> _Problem to work on_: Extract from the listing each line in which the word "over" appears.

> _Data to examine_:
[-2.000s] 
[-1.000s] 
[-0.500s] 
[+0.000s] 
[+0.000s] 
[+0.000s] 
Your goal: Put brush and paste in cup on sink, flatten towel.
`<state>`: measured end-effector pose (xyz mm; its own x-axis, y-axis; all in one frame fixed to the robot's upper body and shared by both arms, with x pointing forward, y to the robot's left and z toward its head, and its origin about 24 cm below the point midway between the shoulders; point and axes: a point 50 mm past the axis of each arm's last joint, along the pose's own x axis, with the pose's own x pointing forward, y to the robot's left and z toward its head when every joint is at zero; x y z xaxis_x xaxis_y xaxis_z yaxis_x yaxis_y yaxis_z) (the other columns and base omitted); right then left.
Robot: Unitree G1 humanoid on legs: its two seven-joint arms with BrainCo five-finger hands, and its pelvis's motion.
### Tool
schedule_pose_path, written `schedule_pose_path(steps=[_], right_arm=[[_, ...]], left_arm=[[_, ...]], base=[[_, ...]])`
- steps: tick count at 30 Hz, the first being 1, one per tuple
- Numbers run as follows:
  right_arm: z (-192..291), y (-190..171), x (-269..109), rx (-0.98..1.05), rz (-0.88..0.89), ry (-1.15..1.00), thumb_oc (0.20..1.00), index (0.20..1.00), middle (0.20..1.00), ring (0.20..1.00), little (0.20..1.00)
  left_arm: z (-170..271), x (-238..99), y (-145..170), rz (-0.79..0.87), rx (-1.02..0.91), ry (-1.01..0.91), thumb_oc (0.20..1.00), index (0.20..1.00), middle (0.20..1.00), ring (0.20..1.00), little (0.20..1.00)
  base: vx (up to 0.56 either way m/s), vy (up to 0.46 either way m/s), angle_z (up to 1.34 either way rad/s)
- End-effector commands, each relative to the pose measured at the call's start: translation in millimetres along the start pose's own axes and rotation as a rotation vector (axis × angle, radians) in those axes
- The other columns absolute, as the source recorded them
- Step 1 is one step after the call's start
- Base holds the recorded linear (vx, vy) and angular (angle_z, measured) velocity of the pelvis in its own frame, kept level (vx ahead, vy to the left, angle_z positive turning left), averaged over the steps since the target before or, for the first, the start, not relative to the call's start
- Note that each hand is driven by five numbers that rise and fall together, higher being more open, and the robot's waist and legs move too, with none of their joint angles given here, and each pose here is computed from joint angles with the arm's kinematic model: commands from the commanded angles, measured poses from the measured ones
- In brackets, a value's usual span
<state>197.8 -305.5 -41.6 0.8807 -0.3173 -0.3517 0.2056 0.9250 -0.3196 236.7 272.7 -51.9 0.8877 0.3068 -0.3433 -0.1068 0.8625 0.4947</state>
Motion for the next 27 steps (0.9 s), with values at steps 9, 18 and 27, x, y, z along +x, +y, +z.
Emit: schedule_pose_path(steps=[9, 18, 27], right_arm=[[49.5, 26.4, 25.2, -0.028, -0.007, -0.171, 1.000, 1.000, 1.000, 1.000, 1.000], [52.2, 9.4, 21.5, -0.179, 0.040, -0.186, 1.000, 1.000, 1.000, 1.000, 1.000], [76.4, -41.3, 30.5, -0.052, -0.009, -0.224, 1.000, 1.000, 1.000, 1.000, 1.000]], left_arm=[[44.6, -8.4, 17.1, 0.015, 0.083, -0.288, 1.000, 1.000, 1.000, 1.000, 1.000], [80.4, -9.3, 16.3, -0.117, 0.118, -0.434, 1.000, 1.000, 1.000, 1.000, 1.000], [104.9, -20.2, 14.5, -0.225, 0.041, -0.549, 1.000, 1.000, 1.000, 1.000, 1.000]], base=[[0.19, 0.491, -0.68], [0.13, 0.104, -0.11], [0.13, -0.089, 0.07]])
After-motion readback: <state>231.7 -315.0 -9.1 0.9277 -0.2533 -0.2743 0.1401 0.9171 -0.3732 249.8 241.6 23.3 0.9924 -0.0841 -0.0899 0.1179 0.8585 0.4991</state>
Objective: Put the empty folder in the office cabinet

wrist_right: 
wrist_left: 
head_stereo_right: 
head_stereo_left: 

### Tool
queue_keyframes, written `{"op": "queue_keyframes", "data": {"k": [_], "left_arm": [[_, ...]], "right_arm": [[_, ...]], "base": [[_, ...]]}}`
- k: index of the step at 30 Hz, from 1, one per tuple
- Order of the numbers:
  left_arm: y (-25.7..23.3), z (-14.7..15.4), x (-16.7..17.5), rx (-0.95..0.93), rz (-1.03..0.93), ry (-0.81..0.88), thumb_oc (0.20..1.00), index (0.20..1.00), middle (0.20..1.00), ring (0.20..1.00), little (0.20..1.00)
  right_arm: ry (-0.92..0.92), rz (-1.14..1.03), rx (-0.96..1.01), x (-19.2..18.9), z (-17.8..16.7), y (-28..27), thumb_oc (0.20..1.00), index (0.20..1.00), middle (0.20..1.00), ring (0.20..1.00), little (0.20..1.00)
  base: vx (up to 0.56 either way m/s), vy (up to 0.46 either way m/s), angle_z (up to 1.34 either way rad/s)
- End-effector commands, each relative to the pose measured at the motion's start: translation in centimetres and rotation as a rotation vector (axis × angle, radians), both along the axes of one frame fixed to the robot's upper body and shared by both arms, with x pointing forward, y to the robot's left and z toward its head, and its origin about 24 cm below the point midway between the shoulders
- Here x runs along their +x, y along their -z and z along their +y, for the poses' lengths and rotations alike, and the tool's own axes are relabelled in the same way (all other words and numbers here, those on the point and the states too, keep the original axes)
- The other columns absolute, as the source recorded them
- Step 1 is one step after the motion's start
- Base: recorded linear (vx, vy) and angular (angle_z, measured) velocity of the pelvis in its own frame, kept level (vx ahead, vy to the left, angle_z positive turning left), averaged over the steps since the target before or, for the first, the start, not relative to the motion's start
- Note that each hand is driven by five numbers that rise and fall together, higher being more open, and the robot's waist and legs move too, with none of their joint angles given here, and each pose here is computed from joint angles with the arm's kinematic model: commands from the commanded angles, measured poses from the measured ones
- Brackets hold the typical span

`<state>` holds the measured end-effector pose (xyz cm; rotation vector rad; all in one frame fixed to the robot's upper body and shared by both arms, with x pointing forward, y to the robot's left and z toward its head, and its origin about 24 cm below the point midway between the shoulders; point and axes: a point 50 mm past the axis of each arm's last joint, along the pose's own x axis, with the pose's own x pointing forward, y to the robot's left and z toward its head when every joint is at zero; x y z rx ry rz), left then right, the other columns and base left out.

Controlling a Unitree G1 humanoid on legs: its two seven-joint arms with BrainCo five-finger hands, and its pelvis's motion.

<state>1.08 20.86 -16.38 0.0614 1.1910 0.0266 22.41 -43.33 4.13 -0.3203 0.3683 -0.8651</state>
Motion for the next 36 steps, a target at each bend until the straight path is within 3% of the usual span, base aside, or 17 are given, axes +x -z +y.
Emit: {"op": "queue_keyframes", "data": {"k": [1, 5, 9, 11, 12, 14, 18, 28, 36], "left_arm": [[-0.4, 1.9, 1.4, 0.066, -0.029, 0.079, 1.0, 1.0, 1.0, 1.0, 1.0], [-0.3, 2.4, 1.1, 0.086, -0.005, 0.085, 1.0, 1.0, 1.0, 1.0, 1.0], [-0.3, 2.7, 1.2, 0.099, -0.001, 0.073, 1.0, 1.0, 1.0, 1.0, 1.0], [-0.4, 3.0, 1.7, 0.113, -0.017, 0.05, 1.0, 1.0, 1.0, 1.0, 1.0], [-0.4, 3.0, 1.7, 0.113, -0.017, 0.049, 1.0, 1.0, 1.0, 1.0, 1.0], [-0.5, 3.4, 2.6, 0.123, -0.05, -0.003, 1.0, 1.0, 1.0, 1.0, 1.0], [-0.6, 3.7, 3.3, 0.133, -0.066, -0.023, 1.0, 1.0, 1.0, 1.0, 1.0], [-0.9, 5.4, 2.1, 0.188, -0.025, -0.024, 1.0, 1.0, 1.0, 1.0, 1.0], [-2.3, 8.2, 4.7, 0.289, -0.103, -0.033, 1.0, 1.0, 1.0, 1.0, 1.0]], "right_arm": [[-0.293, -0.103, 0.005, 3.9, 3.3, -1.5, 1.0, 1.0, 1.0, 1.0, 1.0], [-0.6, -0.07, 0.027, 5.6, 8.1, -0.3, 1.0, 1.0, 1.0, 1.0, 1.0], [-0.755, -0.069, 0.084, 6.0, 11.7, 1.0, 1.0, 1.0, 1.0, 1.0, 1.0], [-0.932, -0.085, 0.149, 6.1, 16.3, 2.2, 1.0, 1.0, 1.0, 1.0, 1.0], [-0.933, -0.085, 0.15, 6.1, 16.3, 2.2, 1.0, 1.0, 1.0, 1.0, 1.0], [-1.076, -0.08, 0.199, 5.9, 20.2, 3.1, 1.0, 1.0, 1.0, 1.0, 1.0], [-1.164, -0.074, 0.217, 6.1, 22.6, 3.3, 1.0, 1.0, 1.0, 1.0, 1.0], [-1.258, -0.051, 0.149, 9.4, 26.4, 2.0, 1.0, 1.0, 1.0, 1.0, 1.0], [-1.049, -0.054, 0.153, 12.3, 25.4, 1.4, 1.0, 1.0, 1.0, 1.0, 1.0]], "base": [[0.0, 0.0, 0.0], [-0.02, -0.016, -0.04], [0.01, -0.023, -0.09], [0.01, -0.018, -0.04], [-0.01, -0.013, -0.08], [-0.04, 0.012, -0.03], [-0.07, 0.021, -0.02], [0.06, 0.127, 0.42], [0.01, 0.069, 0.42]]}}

> _Task output_:
- Base holds the recorded linear (vx, vy) and angular (angle_z, measured) velocity of the pelvis in its own frame, kept level (vx ahead, vy to the left, angle_z positive turning left), averaged over the steps since the target before or, for the first, the start, not relative to the call's start
- Base: recorded linear (vx, vy) and angular (angle_z, measured) velocity of the pelvis in its own frame, kept level (vx ahead, vy to the left, angle_z positive turning left), averaged over the steps since the target before or, for the first, the start, not relative to the motion's start

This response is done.